» WORK INSTRUCTION
Take every line of the material below that includes the string "cable" and copy it out.
┌──
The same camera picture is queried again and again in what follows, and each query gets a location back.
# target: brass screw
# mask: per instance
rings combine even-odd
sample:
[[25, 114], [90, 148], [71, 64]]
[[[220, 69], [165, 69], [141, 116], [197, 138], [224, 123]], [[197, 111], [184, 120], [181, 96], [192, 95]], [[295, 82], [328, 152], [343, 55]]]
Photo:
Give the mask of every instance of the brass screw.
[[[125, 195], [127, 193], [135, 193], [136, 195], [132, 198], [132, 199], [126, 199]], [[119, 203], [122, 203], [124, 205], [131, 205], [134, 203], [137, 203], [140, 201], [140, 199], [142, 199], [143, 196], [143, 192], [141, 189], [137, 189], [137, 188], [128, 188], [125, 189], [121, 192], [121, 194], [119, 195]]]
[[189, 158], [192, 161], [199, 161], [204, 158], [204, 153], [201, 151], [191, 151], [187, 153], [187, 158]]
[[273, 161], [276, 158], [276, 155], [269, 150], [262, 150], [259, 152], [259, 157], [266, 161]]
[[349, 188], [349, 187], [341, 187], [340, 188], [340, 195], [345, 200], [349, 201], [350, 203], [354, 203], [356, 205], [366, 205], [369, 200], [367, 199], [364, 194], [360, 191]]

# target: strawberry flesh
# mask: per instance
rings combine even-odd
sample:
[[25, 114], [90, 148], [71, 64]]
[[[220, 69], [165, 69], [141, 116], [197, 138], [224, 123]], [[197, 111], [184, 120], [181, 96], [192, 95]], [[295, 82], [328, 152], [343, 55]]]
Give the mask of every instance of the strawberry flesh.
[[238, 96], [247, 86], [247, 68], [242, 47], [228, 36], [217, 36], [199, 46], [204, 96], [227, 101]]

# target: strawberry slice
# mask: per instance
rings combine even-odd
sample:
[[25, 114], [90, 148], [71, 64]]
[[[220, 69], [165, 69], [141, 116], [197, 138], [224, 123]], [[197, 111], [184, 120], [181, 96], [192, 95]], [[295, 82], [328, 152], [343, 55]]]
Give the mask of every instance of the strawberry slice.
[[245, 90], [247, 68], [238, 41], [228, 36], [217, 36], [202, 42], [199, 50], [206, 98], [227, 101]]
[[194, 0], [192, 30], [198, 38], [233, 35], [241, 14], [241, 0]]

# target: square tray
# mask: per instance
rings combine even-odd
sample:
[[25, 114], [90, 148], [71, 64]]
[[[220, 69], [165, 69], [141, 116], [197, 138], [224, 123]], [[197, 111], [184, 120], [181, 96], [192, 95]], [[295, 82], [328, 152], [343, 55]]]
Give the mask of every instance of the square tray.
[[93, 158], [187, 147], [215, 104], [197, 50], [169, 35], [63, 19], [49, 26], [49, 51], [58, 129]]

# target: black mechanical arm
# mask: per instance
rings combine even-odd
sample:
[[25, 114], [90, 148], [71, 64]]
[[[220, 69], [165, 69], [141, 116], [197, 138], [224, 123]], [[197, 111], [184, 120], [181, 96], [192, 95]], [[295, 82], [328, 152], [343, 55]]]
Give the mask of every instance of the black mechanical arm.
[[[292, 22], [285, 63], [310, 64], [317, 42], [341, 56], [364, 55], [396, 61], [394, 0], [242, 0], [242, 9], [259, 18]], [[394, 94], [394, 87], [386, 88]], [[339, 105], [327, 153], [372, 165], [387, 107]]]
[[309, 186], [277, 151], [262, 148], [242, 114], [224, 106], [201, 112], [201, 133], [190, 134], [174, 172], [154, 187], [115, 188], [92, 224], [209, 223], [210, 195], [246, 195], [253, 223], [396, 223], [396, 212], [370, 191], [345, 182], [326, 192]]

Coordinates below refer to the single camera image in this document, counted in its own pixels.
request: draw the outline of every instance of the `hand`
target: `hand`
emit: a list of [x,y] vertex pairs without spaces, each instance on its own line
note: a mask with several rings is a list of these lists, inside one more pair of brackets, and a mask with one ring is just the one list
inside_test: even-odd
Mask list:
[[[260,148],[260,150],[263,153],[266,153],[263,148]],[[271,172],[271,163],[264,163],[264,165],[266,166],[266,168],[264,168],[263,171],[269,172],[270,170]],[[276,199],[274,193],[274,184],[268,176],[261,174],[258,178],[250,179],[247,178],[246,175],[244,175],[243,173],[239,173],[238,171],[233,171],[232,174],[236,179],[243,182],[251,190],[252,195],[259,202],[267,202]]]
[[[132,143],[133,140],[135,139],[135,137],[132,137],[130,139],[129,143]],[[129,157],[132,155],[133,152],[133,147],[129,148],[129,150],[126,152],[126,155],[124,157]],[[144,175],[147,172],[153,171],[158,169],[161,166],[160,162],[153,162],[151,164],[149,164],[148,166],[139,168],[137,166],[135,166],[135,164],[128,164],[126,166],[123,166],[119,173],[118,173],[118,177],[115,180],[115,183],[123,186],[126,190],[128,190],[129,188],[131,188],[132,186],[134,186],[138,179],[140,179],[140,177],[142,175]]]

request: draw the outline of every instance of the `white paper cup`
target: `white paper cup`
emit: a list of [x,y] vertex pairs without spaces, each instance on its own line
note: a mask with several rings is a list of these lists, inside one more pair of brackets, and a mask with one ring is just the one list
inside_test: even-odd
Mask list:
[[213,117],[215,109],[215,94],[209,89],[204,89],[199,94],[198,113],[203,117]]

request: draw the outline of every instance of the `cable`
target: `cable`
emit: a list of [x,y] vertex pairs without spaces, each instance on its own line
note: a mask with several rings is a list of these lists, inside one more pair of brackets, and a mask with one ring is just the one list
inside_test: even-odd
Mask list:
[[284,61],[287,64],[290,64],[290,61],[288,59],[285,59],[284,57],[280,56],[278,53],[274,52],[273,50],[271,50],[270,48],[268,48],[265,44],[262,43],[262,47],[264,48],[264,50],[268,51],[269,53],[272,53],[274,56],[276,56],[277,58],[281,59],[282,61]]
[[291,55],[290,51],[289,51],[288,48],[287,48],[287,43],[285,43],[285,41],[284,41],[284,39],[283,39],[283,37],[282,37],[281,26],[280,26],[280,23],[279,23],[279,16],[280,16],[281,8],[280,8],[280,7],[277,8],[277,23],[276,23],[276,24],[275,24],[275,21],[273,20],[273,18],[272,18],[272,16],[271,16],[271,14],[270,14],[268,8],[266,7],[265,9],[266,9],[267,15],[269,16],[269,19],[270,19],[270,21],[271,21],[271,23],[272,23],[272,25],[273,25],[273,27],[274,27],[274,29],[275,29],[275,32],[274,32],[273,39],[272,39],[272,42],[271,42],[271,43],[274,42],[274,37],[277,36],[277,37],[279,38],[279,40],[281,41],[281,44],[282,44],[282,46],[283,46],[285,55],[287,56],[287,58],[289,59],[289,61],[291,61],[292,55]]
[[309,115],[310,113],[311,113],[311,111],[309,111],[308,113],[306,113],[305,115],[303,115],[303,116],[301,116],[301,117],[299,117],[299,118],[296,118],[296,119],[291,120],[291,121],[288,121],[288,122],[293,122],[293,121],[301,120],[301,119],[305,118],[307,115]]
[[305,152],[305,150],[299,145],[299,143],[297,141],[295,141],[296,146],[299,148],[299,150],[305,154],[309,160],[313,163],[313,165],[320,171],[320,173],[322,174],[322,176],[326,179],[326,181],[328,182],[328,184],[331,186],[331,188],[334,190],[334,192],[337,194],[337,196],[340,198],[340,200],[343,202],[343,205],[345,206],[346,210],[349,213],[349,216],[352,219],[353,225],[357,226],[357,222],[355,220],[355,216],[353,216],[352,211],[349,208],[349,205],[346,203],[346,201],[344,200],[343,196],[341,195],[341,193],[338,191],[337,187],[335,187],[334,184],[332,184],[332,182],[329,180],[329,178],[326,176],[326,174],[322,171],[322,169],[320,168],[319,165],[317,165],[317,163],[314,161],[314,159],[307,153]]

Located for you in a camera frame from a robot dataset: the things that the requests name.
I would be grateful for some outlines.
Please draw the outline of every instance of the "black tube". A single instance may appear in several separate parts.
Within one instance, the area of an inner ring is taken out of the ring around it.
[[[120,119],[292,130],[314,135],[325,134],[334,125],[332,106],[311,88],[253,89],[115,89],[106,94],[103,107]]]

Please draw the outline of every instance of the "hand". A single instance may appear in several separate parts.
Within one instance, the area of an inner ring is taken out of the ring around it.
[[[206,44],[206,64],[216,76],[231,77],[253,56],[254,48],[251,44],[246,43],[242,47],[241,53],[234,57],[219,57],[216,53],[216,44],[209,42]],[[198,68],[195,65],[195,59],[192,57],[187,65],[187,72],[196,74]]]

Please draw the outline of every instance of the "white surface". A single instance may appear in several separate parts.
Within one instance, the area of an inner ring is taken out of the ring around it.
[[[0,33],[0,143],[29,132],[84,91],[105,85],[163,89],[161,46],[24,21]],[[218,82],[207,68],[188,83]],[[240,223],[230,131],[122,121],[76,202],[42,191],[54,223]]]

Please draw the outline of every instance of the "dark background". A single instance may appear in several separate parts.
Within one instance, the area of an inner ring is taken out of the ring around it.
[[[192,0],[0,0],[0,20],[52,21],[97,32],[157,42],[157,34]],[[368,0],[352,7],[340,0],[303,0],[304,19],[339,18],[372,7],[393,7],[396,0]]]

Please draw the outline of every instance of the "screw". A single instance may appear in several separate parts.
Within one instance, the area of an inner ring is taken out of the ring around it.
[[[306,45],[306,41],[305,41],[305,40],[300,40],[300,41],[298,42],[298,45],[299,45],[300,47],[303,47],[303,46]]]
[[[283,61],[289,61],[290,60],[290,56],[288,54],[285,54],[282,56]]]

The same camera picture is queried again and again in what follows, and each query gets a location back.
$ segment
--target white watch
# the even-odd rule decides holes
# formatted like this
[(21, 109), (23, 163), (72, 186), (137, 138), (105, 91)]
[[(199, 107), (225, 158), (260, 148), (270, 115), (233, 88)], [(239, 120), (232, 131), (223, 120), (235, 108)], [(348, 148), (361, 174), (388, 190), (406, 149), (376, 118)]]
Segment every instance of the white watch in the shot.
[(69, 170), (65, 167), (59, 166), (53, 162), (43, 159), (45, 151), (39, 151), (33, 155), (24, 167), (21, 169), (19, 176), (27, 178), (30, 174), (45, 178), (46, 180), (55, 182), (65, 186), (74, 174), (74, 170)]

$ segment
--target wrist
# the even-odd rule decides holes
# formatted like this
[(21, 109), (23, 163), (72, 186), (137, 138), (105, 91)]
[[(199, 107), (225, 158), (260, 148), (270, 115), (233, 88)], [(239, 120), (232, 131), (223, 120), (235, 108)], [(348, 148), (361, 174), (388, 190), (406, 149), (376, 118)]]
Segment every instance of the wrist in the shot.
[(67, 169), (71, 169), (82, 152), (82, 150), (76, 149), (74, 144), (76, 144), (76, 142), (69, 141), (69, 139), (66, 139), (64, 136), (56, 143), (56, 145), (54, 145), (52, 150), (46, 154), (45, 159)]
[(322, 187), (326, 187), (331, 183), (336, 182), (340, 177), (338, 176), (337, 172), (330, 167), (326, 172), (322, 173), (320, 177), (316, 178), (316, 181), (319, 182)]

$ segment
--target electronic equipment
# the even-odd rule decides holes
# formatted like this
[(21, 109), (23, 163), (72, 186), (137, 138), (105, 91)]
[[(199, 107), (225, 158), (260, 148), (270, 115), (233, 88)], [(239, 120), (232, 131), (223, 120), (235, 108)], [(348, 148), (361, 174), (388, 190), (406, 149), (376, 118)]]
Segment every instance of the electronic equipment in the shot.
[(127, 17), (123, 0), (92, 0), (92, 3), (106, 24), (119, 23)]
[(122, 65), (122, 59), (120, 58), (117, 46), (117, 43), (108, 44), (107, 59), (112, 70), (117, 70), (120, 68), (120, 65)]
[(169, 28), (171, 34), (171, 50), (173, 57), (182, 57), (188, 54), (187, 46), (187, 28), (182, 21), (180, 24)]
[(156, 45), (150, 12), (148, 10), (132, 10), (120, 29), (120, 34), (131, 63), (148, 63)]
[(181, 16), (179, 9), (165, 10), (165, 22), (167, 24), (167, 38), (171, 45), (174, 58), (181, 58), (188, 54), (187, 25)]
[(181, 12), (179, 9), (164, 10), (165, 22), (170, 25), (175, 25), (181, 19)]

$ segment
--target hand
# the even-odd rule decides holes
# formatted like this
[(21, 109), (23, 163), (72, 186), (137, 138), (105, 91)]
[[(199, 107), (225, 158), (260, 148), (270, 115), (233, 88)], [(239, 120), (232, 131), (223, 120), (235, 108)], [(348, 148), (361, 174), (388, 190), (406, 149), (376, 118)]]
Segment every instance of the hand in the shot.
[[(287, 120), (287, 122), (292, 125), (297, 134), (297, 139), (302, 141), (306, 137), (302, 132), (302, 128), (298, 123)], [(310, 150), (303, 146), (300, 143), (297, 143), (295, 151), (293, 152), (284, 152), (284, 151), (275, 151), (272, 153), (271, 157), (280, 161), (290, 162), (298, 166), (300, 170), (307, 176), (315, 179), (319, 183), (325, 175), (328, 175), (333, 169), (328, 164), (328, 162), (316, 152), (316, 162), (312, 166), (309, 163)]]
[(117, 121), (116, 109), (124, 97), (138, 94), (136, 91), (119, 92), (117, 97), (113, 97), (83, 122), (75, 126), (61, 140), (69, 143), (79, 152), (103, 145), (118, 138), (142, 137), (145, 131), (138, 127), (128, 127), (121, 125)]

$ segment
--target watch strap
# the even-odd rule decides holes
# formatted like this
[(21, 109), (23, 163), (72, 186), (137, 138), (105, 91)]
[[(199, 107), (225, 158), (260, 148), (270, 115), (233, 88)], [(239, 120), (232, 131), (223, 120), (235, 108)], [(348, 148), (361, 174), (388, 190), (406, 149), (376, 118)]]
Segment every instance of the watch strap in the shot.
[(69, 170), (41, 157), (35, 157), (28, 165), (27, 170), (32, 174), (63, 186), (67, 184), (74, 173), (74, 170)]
└──
» TASK OUTPUT
request: draw the outline of every instance of the `cable`
target: `cable`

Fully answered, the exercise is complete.